If you’re preparing for a career change, you’ve come to the right place.

I'm Jared Redick, and as a San Francisco-based career coach and executive résumé writer, I offer an expansive new way of thinking about career development—helping professionals pair possibility with reality.

Why possibility and reality?

Because career growth strategies evolve as learners become leaders.

Paradoxically, while compensation, authority, and influence increase as one's career progresses, opportunities narrow as leaders move up the ladder.

Job search, résumé writing, and LinkedIn development strategies that worked in a professional's early career become less effective or even obsolete as a senior leader, executive, or board director.

And because professionals often have their heads down—just doing the good work and being carried along by the winds of change—they're usually unpracticed when they suddenly find themselves considering a career change years deep into a career.

That’s often when they meet me.

If you want to stack the career odds in your favor—not just making a career move, but making the right career move—I've developed a résumé writing and LinkedIn development framework to help you do just that.

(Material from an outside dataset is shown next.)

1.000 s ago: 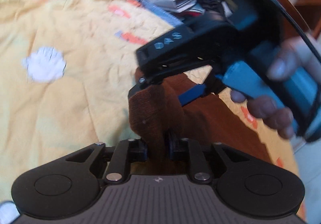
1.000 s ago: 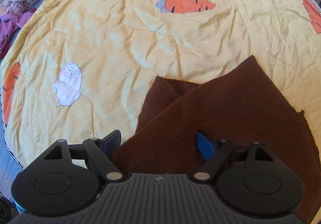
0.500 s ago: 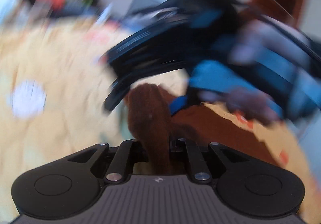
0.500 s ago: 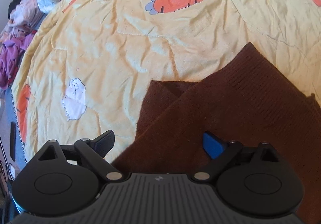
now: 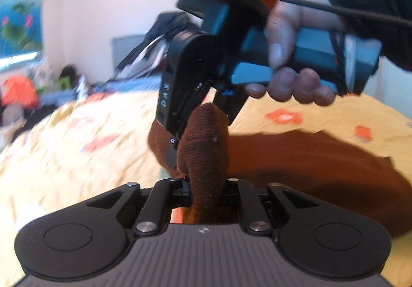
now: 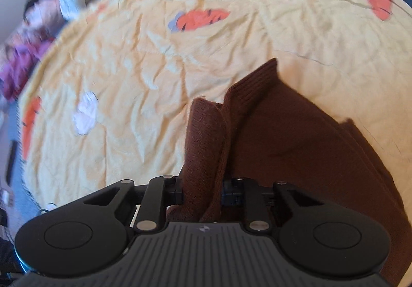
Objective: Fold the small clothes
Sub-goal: 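Grasp the sweater fold with the right gripper beside the left gripper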
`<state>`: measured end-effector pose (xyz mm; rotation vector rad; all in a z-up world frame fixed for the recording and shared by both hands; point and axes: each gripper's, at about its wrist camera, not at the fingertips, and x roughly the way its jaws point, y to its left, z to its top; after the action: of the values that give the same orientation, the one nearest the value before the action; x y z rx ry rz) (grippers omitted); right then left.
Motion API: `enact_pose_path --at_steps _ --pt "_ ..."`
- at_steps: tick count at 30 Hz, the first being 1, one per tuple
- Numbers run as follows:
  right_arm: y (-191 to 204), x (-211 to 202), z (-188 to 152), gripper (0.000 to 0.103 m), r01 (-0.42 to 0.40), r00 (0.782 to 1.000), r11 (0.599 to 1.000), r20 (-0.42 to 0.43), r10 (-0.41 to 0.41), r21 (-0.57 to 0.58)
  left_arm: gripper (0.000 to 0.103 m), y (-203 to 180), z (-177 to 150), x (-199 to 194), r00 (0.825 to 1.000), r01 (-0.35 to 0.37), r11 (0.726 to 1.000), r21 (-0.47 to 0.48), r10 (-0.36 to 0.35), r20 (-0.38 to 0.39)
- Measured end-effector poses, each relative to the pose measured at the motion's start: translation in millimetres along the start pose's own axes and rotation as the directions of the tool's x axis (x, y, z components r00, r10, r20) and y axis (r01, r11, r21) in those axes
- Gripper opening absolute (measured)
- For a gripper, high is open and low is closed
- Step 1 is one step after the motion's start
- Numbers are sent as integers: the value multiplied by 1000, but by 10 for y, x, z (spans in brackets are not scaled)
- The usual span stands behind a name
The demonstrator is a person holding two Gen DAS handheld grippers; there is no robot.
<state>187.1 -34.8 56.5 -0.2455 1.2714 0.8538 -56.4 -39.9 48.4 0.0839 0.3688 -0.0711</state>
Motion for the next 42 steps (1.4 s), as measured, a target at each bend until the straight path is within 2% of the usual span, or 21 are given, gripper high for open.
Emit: enact_pose_path --at_steps 3,6,10,12,14,17,19,20,22,24,27,28,30,32,33,36,37,38,40,41,42 --pt "-349 -497 -337 26 -65 988 996 143 57 53 12 -369 187 -64 994 84 995 55 -87 59" --pt "-780 -1019 -811 26 -120 953 984 292 77 132 12 -761 251 -92 978 185 976 116 -195 80" --pt "-1465 -1271 -1692 26 -222 902 927 424 78 302 12 -1257 44 7 948 317 923 218 -318 -31" --pt "-1788 -1118 -2089 29 -259 903 876 425 69 407 13 -1412 -114 102 937 346 909 233 -324 -127" --pt "-1983 -836 -2371 34 -268 916 822 397 56 502 13 -1476 -207 82 946 324 903 283 -303 -118" --pt "-2045 -729 -2581 41 -386 860 771 501 101 507 13 -1549 -194 92 954 301 894 333 -280 -111" --pt "-2072 -732 -2557 43 -418 836 757 539 104 502 13 -1621 -176 69 959 283 889 360 -263 -104" --pt "-2101 -727 -2526 42 -423 830 755 549 100 501 13 -1697 -181 38 962 272 886 376 -255 -97" --pt "-2118 -692 -2455 23 -404 842 768 531 100 497 13 -1794 -149 55 967 253 875 412 -243 -77" --pt "-2084 -717 -2398 23 -350 852 814 519 72 463 13 -1861 -127 61 968 243 867 434 -245 -53" --pt "-2063 -959 -2459 22 -371 795 843 603 70 391 13 -1945 -155 71 961 267 849 457 -272 -55" --pt "-2080 -990 -2488 22 -364 790 846 611 58 390 13 -1983 -192 96 956 287 835 469 -282 -83" --pt "-2186 -970 -2571 21 -320 812 845 584 12 427 13 -1987 -267 119 951 307 822 479 -287 -117" --pt "-2267 -844 -2700 18 -273 841 839 540 -28 470 16 -1952 -295 58 950 303 818 489 -301 -84" --pt "-2285 -813 -2780 18 -292 831 830 556 -27 476 17 -1921 -282 37 945 318 821 474 -318 -82" --pt "-2256 -868 -2906 18 -349 788 815 615 -12 463 35 -1785 -175 -12 921 382 828 411 -378 -95" --pt "-2238 -889 -2909 18 -350 782 819 623 -12 455 53 -1724 -121 -39 910 408 825 391 -401 -104" --pt "-2232 -898 -2915 18 -351 778 820 628 -13 452 73 -1642 -96 -77 901 427 824 372 -423 -98" --pt "-2289 -849 -2935 22 -323 800 812 598 -39 485 90 -1416 -66 -127 900 424 836 349 -431 -61" --pt "-2338 -804 -2960 26 -321 808 798 587 -50 510 91 -1300 -65 -165 903 417 842 342 -427 -52" --pt "-2381 -801 -3017 31 -363 792 774 610 -38 518 91 -1172 -57 -182 908 410 849 334 -416 -56"
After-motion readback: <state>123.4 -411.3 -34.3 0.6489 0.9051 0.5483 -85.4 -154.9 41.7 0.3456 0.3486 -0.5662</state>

But you're going to need thoughtfulness and time, so while it's counterintuitive and won't feel great at first, I'm going to ask you to slow down a bit as you read the ideas I share below.

If you want to take control of your career, I promise it'll be worth it.

Asking the right career questions.

One of the most important parts of my work with private clients is helping them get out in front of their own career narrative.

Part of that means asking the right questions, so in that spirit, I want to start with two key questions that will frame our efforts if we end up working together.

You'll eventually have a chance to schedule an intake session with me if you decide my way of thinking might support your career goals.

First, what type of job seeker are you right now?

  • Active Job Seeker: You’re an active job seeker if you plan to openly launch a job search and (a) it doesn't matter who knows about it, (b) you can share your résumé broadly, and (c) you don't need to be as circumspect about your approach to LinkedIn. In fact, if you’re an active job seeker, it’s not a bad idea for your network to know about it.

  • Stealth Job Seeker: If you're planning to quietly conduct a job search while you have a job—meaning you can't openly divulge your intentions—then you're a stealth job seeker. Personal brand development is significantly nuanced when you're a stealth job seeker, and the way you present yourself on LinkedIn requires a great deal of strategy and sensitivity.

  • Passive Job Seeker: We don’t naturally think about this one, but you're a passive job seeker if you aren't actively looking to make a career change, but wouldn't mind being found and poached for the next interesting role in your career. Even better if you can help those opportunities find you on LinkedIn. Better yet if your résumé is ready to send when a recruiter reaches out.

The truth is, whether or not realize it, most of us are job seekers all the time. But the closer we are to the "passive job seeker" category, the more our intentions need to fly under the radar, and the more wizardry we need to properly develop our LinkedIn profiles. (The trick is to appear happy where you are. More on that if we connect.)

Second, how many career targets do you have?

  • One career target

  • Two to three career targets

  • Three or more career targets, with a dash of the unknown

The number of career targets you have will (a) tell me how much prep and research we'll need to do before we begin developing your personal brand, and (b) inform the narrative development strategies we'll draw from to write your new executive résumé and strategically position your LinkedIn profile for what's next.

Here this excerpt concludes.